Conditionally add named elements to a list

I have a function to perform actions on a variable list of dataframes depending on user selections. The function mostly performs generic actions but there are a few actions that are dataframe specific.
My code runs fine if all dataframes are selected but I am unable to get it to work if not all dataframes are selected.
The following provides a minimal reproducible example:
# User switches.
df1Switch <- TRUE
df2Switch <- TRUE
df3Switch <- TRUE
# DF creation.
set.seed(1)
df <- data.frame(X=sample(1:10), Y=sample(11:20))
if (df1Switch) df1 <- df
if (df2Switch) df2 <- df
if (df3Switch) df3 <- df
# Function to do something.
fn_something <- function(file_list, file_names) {
df <- file_list
# Do lots of generic things.
df$Z <- df$X + df$Y
# Do a few specific things.
if (file_names == "Name1") df$X <- df$X + 1
else if (file_names == "Name2") df$X <- df$Z - 1
else if (file_names == "Name3") df$Y <- df$X + df$Y
return(df)
}
# Call function to do something.
file_list <- list(Name1=df1, Name2=df2, Name3=df3)
file_names <- names(file_list)
all_df <- do.call(rbind,mapply(fn_something, file_list, file_names,
SIMPLIFY=FALSE))
In this case the code runs fine as the user has selected to create all three dataframes.
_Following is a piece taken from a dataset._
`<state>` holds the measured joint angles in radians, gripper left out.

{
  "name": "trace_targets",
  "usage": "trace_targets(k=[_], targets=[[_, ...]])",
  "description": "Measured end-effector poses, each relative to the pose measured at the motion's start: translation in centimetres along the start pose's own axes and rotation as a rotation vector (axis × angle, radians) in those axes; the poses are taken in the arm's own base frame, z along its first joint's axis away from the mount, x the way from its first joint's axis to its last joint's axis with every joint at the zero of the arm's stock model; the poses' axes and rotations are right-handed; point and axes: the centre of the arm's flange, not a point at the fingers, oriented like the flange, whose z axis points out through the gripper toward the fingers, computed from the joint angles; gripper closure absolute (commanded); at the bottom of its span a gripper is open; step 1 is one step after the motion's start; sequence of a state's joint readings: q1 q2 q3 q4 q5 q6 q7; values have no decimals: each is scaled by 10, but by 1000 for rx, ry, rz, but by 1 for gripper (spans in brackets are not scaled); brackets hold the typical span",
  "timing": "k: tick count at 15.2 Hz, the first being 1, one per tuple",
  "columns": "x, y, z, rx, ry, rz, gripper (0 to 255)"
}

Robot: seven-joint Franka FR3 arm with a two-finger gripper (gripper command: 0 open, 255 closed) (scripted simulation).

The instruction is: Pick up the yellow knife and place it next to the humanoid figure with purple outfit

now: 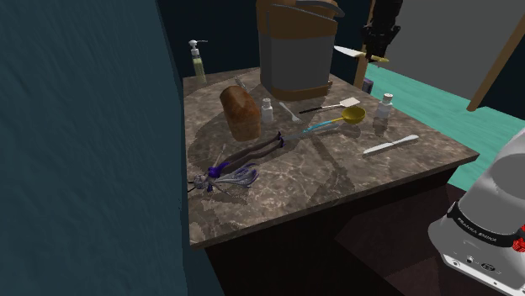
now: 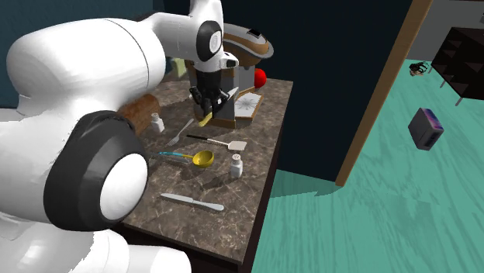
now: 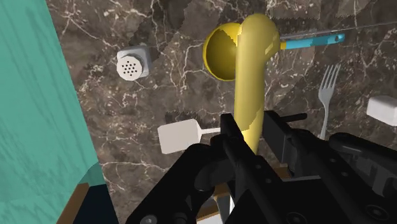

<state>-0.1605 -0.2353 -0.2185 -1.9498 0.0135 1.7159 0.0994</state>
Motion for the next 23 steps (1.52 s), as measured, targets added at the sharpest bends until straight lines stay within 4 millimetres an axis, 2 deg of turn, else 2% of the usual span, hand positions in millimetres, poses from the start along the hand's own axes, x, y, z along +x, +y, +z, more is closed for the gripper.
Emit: trace_targets(k=[15, 23], targets=[[-115, -164, 10, -1, 0, 0, 255], [-173, -245, 18, -1, 0, 1, 255]])
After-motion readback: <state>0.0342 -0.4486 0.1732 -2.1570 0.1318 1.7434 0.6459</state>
I use a named list so that the specific actions can be performed against the correct dataframes.
The output looks something like this (the actual numbers aren't important):
X Y Z
Name1.1 4 13 16
Name1.2 5 12 16
Name1.3 6 16 21
: : : :
Name2.1 15 13 16
: : : :
The problem arises if the user selects not to create some dataframes, e.g.:
# User switches.
df1Switch <- TRUE
df2Switch <- FALSE
df3Switch <- TRUE
Not surprisingly, in this case an object not found error results:
> # Call function to do something.
> file_list <- list(Name1=df1, Name2=df2, Name3=df3)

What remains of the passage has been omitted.